I personally have the slightly older A710 IS and I use it with a Joby Gorillapod, which I strongly suggest you consider as a light, flexible travel tripod for a small compact. Any camera I mention here can use one..

You need to know two things :.

(1) For social occasions use the flash - forget this high ISO nonsense. I have an F30 and I still use the flash on it..

(2) Use the tripod to take shots of things like interiors of churches, museums, nighttime shots of cities, landscapes etc. - static scenes. Don't rely on IS. Using the tripod lets you keep ISO to the lowest setting which reduces noise and gives better images. Use the camera's timer to shoot - don't handle it..

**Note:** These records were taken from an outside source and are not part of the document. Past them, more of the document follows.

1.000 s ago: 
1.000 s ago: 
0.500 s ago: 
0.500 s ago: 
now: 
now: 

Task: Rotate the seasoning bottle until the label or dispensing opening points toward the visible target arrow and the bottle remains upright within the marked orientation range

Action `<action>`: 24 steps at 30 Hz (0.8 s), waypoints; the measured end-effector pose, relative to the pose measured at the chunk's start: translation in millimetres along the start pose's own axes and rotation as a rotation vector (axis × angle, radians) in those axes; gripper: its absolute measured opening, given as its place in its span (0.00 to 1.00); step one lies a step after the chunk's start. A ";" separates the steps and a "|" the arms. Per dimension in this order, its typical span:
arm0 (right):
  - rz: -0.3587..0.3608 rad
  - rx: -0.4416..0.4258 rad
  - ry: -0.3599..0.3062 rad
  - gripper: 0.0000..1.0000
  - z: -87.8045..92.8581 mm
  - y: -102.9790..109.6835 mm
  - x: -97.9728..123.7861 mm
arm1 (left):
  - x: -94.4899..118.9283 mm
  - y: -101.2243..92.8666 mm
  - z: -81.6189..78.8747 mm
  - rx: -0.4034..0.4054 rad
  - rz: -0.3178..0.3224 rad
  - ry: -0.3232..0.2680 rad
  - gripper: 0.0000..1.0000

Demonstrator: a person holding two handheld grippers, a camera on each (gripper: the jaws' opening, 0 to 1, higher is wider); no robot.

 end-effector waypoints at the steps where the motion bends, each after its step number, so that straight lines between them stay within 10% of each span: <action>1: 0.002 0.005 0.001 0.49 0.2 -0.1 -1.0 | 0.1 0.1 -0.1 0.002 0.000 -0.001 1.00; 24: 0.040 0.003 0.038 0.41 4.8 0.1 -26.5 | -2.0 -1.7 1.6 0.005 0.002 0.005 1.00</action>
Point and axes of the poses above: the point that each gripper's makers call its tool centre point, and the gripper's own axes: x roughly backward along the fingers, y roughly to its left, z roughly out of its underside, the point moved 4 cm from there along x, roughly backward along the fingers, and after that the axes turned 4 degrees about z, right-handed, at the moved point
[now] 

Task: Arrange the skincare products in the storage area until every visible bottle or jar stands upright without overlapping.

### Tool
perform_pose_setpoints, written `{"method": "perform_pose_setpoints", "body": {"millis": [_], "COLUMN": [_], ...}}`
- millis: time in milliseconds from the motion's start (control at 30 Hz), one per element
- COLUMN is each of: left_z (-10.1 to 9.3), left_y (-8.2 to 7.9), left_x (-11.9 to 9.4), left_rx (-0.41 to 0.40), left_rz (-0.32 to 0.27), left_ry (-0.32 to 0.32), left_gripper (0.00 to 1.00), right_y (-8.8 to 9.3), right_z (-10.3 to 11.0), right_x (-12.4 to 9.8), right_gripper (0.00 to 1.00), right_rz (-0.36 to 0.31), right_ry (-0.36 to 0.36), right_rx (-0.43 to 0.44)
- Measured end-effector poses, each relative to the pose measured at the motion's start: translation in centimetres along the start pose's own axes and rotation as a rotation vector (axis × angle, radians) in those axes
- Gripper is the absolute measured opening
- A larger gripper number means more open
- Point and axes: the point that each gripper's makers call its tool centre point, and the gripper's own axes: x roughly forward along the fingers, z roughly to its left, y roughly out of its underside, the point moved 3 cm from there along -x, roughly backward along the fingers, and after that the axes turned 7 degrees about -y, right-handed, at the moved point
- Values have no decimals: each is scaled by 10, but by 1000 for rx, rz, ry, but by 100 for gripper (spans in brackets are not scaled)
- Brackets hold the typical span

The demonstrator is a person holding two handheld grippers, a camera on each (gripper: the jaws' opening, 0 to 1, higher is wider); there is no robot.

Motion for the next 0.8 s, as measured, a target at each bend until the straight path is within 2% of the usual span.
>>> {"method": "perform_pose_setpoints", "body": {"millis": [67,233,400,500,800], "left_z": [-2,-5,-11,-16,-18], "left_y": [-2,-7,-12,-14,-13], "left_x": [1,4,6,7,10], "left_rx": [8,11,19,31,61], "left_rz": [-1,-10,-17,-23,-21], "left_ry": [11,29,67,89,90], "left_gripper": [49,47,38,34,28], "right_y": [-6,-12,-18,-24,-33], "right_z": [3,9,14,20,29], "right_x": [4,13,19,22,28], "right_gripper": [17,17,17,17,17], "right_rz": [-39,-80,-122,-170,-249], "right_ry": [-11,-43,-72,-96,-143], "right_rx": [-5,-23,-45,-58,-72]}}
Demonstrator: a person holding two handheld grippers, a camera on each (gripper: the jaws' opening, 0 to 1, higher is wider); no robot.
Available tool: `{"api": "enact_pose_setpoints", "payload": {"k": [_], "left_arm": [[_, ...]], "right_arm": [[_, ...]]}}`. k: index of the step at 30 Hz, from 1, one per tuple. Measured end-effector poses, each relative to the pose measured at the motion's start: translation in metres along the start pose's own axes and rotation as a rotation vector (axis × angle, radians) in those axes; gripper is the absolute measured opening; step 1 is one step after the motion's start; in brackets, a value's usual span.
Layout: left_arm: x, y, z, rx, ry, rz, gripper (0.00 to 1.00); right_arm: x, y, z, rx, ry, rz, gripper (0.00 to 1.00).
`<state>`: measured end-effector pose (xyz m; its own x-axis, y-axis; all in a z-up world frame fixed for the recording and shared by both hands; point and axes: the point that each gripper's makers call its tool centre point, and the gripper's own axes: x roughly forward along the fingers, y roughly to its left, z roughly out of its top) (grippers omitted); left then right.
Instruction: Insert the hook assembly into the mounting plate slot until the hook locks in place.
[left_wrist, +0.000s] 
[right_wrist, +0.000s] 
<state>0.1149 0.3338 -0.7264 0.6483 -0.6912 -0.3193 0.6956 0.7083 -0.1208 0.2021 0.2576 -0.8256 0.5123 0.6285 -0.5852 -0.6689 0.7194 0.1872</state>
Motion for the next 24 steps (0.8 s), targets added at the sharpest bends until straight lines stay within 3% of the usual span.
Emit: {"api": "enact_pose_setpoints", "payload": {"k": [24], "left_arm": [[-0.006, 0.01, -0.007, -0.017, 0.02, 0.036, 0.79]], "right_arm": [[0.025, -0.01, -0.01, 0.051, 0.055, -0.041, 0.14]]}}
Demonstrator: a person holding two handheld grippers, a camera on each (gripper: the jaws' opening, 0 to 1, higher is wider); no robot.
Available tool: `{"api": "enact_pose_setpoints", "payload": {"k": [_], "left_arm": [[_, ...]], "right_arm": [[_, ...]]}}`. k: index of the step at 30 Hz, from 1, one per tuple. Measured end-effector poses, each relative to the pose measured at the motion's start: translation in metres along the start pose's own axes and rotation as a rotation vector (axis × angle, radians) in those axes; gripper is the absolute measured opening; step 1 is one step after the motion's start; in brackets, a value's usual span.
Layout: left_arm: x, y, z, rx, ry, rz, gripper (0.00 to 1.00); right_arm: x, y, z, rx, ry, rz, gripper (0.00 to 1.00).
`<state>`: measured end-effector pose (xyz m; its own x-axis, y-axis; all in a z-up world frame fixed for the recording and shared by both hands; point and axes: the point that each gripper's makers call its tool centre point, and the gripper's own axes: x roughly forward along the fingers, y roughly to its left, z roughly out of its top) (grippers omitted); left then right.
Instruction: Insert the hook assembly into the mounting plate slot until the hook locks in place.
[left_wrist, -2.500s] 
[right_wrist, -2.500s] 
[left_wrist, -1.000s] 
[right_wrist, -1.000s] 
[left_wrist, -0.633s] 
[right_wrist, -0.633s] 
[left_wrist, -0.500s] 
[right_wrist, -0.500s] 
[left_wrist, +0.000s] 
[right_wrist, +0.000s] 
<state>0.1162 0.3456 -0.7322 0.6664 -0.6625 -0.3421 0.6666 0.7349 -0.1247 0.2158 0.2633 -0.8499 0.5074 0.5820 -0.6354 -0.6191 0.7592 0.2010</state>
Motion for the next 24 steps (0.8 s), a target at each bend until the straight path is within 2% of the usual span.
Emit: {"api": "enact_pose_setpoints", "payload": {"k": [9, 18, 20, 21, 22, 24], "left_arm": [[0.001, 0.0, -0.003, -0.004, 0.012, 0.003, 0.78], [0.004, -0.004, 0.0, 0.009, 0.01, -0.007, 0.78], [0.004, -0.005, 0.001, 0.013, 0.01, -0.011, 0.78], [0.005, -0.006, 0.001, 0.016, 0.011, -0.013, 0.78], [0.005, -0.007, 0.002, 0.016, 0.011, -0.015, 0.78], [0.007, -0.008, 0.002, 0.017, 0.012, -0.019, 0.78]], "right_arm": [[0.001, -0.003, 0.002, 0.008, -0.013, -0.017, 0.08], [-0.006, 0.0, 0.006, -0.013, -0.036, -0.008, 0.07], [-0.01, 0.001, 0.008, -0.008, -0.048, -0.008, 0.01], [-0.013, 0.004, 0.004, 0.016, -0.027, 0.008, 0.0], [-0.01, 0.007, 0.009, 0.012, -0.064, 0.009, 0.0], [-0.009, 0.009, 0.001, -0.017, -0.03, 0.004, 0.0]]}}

I speak as one who went through the painful learning curve to give you this..

In the unlikely event you want to try RAW you can get RAW on some Canon Powershots using the CHDK hack - google this. I mention it just in case..

StephenG.

Pentax K100DFuji S5200Fuji E900PCLinuxOS..

Comment #23

Well i've been looking at the Canon sd870 and it looks great, and from what i've seen can produce some decent pictures. I'm stuck between this, TZ3/5 and the FX35 just now. I was very interested in the FX35 but it does seem to have some issues with the picture quality, but still a very good camera. I leave in one week tomorrow so will be ordering this week and i've been trying to get a look at the new pannies in the flesh but no luck here..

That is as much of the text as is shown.